Элени: Он ее пугает. Он не щенок, нет, чтобы там не думал еврей-работорговец; он псина, познавшая вкус крови. На корабле убивал каждый, и у каждого это жило на лице – где-то в уголках глаз, в приспущенных кончиках губ. И у него жило, а ведь он, кажется, не старше ее самой. То ли дело – с хозяйкой хорошей жить, постоянной, доброй, но в такое чудо ей не верится; ровно так же, как не верится в то, что он на самом деле вернет ее домой. На табличке – бессвязные значки. Вернее, если присмотреться, то они начинают складываться в слова, но что-то ей подсказывает, что он много раз переписывал этот текст на чистовую; ошибок много, не все слова она даже понять может, но постепенно разбирает.

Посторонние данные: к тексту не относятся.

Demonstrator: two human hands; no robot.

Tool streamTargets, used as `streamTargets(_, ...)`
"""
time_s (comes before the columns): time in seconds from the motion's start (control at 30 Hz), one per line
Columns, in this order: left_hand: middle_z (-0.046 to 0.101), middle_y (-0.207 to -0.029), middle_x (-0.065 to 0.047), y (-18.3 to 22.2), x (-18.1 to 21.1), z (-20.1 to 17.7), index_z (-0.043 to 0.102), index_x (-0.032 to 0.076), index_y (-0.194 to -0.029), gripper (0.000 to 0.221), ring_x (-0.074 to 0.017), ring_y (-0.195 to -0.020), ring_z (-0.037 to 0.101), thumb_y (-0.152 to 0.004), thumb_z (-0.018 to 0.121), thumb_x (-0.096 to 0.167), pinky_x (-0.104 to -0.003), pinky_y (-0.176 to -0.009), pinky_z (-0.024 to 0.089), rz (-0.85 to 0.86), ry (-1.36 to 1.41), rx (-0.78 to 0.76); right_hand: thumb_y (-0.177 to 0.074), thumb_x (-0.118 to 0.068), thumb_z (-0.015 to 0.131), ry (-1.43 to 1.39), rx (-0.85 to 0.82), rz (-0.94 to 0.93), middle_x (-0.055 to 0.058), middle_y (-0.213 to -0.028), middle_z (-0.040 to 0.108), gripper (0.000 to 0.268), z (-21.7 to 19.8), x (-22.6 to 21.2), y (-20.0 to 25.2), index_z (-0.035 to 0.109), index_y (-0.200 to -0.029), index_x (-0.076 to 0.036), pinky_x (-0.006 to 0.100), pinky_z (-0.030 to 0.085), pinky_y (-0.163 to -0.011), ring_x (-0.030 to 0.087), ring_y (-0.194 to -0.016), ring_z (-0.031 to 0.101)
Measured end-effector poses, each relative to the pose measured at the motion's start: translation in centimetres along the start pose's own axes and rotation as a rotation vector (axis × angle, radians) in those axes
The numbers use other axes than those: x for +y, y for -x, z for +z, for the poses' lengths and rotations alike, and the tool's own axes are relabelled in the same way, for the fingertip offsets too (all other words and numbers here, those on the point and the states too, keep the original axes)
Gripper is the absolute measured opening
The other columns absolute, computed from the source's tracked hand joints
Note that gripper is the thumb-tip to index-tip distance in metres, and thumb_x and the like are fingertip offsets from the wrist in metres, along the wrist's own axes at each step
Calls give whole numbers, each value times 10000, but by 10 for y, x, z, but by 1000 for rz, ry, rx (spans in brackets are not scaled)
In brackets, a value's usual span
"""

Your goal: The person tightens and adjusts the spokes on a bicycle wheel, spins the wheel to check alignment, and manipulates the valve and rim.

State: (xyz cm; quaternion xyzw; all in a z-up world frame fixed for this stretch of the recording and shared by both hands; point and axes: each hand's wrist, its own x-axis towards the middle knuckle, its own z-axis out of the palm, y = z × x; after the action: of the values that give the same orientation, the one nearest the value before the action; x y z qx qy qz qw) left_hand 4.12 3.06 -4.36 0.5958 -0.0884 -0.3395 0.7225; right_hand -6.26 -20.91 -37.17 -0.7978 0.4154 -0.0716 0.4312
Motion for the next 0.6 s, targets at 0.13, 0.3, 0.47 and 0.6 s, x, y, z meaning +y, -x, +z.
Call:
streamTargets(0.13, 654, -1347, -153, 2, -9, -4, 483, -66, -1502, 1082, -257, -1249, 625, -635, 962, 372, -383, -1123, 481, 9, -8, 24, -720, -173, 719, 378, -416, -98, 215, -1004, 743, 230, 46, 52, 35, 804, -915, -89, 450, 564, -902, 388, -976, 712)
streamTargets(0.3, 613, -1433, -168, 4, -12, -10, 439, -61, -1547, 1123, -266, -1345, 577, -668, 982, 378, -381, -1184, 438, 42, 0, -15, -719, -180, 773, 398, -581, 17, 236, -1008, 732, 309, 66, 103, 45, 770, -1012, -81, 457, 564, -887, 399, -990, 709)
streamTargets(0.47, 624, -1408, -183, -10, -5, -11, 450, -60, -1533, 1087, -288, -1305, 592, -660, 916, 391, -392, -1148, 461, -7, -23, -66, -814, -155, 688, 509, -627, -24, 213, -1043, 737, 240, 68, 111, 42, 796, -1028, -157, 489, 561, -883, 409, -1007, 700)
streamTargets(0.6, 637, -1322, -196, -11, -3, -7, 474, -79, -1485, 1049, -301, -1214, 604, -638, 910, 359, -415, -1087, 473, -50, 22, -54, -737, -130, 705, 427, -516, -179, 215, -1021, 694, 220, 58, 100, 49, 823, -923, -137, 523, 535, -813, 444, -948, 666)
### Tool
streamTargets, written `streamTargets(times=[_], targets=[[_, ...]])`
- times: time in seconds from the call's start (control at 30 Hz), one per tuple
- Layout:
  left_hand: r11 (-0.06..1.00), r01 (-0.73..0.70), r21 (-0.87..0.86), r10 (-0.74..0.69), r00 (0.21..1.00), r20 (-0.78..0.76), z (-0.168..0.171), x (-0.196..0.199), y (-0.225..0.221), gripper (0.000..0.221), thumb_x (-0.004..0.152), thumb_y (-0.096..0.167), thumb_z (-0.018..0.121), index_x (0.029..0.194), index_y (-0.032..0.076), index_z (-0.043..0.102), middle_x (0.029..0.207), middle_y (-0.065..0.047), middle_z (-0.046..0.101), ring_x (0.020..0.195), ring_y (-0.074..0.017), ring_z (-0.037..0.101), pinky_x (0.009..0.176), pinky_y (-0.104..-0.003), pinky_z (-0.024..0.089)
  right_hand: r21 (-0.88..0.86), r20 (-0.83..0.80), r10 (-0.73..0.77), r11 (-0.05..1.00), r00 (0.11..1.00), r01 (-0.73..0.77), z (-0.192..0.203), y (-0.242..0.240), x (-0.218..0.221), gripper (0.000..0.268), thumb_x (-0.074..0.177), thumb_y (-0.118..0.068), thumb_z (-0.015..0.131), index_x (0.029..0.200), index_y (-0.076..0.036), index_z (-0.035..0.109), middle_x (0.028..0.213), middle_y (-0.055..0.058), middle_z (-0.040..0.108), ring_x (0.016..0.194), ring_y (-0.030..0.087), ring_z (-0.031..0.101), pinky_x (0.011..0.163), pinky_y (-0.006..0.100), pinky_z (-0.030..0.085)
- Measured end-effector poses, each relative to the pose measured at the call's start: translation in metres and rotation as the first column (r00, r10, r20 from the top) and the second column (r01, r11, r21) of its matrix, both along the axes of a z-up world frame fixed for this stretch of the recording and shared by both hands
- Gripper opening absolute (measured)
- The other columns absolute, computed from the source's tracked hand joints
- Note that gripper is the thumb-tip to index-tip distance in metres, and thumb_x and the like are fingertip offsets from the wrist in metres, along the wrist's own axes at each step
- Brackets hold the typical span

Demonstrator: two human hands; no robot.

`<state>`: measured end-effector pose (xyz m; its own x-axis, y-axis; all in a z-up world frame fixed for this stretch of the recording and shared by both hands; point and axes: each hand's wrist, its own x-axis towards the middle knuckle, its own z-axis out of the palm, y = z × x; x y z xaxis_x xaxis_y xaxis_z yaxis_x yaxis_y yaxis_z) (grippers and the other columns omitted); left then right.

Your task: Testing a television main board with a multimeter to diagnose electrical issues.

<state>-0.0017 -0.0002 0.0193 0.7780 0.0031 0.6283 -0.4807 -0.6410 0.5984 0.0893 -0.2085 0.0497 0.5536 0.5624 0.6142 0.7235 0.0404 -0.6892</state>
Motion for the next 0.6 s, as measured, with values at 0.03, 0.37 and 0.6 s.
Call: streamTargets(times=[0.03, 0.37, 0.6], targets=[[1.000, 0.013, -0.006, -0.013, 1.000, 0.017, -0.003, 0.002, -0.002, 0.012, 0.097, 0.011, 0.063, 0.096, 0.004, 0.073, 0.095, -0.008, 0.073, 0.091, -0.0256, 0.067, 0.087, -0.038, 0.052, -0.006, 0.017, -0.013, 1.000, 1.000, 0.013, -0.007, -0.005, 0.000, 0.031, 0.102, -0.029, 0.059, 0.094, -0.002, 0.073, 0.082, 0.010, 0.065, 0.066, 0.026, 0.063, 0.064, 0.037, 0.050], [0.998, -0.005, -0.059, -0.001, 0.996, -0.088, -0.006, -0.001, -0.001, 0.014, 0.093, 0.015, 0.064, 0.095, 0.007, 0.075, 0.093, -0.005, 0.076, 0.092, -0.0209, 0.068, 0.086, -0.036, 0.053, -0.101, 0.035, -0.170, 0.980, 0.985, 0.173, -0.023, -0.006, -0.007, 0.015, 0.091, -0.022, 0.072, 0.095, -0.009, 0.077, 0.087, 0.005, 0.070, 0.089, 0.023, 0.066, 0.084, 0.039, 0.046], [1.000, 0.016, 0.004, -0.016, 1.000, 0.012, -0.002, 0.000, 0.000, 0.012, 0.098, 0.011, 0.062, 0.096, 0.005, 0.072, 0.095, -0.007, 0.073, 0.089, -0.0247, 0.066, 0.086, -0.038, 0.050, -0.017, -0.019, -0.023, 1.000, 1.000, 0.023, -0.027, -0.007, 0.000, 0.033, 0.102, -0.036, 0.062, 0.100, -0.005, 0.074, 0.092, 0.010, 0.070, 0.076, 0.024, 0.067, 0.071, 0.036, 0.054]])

Но не стирает полностью там, где это возможно, а правит просто сами буквы, делая их более разборчивыми и сохраняя все, что можно.

Тевкор: ...дешевле платить проституткам, чем заказывать две комнаты, чтоб она не пахла под носом. Дешевле купить зонтик, чем возок, чтоб не довезти до Рима в совсем уж рабском виде. Можно было бы назвать ее как есть, чтоб не странно было, что он просит примостить ее с таким важным лицом в повозке, но почует она волю - и дешевле будет утопить. А письмо написано. Ну и хорошо. Лишь бы элект не вздумал клеиться, как благодетель. Вернулся он не скоро - в воде хорошо думалось, успокаивало, да и местная лупа отработала все, что можно. Долго, конечно, ехать, с волами-то - пешком, может, быстрее было бы, но в этом есть и хорошая сторона: можно и в дороге переписывать, удобно, конечно, как спать на потолке... нет, все же удобнее. Он посмотрел на то, что она исправила, отмечая ее руку, погрустнел и вздохнул полувопросительно: - я тупой...

Элени: Если она ответит утвердительно – так ей язык отрежут, как пить дать, или просто высекут, и не посмотрят, что жениху вернуть обещали; конце концов, мало ли, что пираты с ней там делали у себя, пока случайный благодетель не появился который на себя такие сложности взял, как девчонку отвезти куда-то, да просто так подарить. Она мотает головой, быстро-быстро, а после и вовсе начинает говорить, не зная, рассердит его или успокоит столь нехитрым образом: -Этому надо долго учиться, чтобы все хорошо было. Много недель, а может и месяцев. – последнее она добавляет на всякий случай, не слишком веря в свои способности преподавателя.